*Work instruction:* From the entries below, list each line with "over".

################

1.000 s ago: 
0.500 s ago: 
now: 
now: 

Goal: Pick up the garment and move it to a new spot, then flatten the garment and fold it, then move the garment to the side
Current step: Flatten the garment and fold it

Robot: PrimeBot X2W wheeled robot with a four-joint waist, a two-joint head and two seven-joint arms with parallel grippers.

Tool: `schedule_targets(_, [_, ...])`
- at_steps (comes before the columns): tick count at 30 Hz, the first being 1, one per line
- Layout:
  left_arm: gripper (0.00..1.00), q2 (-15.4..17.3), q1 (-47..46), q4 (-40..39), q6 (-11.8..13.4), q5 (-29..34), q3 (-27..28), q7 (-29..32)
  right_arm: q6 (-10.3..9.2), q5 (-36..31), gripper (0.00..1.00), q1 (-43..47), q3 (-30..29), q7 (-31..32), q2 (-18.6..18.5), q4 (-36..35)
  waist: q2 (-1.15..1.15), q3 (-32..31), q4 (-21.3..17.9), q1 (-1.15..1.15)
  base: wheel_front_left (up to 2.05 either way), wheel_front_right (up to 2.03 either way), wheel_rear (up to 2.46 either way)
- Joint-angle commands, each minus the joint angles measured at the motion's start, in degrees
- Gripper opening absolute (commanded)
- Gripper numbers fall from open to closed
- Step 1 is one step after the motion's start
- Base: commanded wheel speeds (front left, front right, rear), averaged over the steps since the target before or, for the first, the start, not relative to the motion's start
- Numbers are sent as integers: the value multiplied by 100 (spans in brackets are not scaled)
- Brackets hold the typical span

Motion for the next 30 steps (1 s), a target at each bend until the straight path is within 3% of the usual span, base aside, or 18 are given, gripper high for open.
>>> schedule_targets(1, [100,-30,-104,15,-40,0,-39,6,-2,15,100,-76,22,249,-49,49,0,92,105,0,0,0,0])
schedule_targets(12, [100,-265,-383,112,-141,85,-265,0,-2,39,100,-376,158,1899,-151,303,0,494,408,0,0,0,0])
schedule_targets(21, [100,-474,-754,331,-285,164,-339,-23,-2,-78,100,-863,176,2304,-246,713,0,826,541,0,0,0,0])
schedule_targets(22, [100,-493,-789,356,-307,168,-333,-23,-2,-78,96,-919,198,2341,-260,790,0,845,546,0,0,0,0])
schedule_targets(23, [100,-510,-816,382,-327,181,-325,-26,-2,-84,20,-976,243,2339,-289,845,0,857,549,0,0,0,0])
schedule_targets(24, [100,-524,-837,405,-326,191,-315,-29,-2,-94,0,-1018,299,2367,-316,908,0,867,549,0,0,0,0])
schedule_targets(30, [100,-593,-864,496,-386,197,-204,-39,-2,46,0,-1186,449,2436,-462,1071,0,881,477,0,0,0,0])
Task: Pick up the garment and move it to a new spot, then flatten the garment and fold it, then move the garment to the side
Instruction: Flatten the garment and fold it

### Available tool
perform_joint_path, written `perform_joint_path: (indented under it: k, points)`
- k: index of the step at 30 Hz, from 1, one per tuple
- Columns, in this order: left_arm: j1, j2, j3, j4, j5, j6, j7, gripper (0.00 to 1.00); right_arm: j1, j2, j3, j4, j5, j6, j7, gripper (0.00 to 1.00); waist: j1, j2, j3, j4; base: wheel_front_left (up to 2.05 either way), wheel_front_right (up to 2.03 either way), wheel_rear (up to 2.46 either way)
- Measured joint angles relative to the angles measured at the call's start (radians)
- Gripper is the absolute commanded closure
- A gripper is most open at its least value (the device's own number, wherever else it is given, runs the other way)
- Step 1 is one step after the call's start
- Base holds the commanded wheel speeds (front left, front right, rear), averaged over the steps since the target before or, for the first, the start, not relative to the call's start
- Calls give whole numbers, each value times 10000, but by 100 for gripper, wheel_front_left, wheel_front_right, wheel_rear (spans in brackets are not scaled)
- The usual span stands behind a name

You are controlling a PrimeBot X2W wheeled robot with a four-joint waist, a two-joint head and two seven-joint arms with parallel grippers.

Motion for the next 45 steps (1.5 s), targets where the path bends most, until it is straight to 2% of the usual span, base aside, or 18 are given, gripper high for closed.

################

*Solution for this task:*
- Base: commanded wheel speeds (front left, front right, rear), averaged over the steps since the target before or, for the first, the start, not relative to the motion's start
- Base holds the commanded wheel speeds (front left, front right, rear), averaged over the steps since the target before or, for the first, the start, not relative to the call's start

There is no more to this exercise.